## Prompt
Only the lines from the one with "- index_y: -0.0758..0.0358" to the end of the data below should be given again, exactly as written.

## Data provided
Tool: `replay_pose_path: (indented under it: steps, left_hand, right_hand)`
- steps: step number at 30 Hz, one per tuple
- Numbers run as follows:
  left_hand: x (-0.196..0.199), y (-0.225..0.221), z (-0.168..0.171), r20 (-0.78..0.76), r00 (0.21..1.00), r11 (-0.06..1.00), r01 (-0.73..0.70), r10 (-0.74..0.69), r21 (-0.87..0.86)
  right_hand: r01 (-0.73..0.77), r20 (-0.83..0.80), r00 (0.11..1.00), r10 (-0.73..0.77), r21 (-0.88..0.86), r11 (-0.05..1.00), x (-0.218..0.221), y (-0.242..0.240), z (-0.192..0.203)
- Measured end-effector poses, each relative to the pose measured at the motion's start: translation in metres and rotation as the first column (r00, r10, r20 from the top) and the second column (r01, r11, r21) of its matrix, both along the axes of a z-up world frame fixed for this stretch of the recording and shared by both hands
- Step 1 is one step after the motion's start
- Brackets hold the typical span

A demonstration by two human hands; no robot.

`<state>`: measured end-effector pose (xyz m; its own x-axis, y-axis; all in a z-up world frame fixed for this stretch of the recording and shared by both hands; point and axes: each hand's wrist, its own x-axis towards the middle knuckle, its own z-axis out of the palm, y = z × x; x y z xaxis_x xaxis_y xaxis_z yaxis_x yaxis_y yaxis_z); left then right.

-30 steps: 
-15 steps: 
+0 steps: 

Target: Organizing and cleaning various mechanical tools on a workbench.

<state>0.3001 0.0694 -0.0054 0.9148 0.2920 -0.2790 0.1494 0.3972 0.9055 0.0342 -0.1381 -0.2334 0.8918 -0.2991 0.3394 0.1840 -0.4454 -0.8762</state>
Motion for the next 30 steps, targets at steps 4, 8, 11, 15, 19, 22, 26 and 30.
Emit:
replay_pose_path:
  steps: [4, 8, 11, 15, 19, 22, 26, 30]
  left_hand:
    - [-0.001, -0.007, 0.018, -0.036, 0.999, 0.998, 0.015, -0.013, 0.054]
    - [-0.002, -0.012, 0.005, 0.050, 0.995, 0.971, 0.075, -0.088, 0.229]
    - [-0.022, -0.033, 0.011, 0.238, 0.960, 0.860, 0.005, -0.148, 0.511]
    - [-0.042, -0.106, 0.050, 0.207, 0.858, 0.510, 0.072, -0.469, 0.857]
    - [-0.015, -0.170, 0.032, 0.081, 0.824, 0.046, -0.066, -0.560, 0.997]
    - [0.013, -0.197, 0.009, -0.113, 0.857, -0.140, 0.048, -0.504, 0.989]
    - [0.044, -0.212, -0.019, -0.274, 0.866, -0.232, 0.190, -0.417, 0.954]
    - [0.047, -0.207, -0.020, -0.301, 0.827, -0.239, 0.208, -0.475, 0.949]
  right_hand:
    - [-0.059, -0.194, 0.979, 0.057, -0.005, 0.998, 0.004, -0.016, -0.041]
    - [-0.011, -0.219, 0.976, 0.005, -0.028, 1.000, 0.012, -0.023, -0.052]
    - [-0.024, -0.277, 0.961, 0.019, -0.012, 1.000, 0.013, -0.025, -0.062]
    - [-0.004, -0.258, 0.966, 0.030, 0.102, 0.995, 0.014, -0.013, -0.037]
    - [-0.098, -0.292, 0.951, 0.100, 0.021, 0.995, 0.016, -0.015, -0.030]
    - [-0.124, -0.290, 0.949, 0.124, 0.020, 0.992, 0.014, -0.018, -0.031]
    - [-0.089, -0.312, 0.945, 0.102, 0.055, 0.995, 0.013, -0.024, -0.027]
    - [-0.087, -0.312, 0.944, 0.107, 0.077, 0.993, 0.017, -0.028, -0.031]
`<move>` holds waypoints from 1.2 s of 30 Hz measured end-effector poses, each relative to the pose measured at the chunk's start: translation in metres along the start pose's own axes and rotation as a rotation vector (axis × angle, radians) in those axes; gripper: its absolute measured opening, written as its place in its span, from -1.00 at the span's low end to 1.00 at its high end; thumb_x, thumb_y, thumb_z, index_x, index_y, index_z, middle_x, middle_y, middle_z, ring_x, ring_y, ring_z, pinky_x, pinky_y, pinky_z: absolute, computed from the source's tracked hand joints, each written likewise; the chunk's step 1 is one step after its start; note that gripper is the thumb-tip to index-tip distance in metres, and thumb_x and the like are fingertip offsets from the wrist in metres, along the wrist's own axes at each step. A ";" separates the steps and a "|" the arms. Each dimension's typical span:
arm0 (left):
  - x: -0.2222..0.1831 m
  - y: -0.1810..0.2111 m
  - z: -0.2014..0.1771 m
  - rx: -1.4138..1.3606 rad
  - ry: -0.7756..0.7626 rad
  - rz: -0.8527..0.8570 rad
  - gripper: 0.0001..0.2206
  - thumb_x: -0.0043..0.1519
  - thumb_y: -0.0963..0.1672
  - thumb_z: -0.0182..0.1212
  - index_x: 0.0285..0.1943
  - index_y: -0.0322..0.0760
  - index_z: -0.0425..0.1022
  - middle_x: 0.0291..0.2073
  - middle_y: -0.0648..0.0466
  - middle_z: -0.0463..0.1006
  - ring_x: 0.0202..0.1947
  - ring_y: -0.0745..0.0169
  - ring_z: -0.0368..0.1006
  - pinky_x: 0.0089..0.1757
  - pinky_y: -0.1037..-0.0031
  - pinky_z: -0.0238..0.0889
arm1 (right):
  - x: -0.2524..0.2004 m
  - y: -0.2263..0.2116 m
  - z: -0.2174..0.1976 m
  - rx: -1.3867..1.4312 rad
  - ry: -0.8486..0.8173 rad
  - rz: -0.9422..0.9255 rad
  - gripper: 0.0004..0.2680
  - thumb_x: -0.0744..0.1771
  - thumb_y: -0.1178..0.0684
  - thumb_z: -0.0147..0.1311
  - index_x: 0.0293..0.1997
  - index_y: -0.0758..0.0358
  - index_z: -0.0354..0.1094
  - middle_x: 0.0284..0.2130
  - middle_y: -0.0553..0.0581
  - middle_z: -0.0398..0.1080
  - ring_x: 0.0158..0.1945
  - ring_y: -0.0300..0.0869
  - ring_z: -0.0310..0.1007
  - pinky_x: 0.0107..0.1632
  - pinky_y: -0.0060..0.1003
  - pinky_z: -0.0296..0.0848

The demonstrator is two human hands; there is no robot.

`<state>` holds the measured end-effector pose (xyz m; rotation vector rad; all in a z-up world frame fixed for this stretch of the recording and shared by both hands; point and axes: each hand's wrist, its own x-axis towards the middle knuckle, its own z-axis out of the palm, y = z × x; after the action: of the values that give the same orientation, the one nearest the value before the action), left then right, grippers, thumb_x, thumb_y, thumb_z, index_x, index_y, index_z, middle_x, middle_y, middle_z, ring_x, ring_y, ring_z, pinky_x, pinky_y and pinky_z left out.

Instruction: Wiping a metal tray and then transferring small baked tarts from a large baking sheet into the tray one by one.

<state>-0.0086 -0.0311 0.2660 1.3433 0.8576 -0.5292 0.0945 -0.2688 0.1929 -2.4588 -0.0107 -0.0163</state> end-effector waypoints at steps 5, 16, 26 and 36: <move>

## Solution for this exercise
  - index_y: -0.0758..0.0358
  - index_z: -0.0354..0.1094
  - middle_x: 0.0284..0.2130
  - middle_y: -0.0553..0.0581
  - middle_z: -0.0398..0.1080
  - ring_x: 0.0158..0.1945
  - ring_y: -0.0300..0.0869
  - ring_z: -0.0310..0.1007
  - pinky_x: 0.0107..0.1632
  - pinky_y: -0.0060..0.1003
  - pinky_z: -0.0296..0.0848

The demonstrator is two human hands; there is no robot.

`<state>` holds the measured end-effector pose (xyz m; rotation vector rad; all in a z-up world frame fixed for this stretch of the recording and shared by both hands; point and axes: each hand's wrist, its own x-axis towards the middle knuckle, its own z-axis out of the palm, y = z × x; after the action: of the values that give the same orientation, the one nearest the value before the action), left then right, grippers, thumb_x, thumb_y, thumb_z, index_x, index_y, index_z, middle_x, middle_y, middle_z, ring_x, ring_y, ring_z, pinky_x, pinky_y and pinky_z left out.

Instruction: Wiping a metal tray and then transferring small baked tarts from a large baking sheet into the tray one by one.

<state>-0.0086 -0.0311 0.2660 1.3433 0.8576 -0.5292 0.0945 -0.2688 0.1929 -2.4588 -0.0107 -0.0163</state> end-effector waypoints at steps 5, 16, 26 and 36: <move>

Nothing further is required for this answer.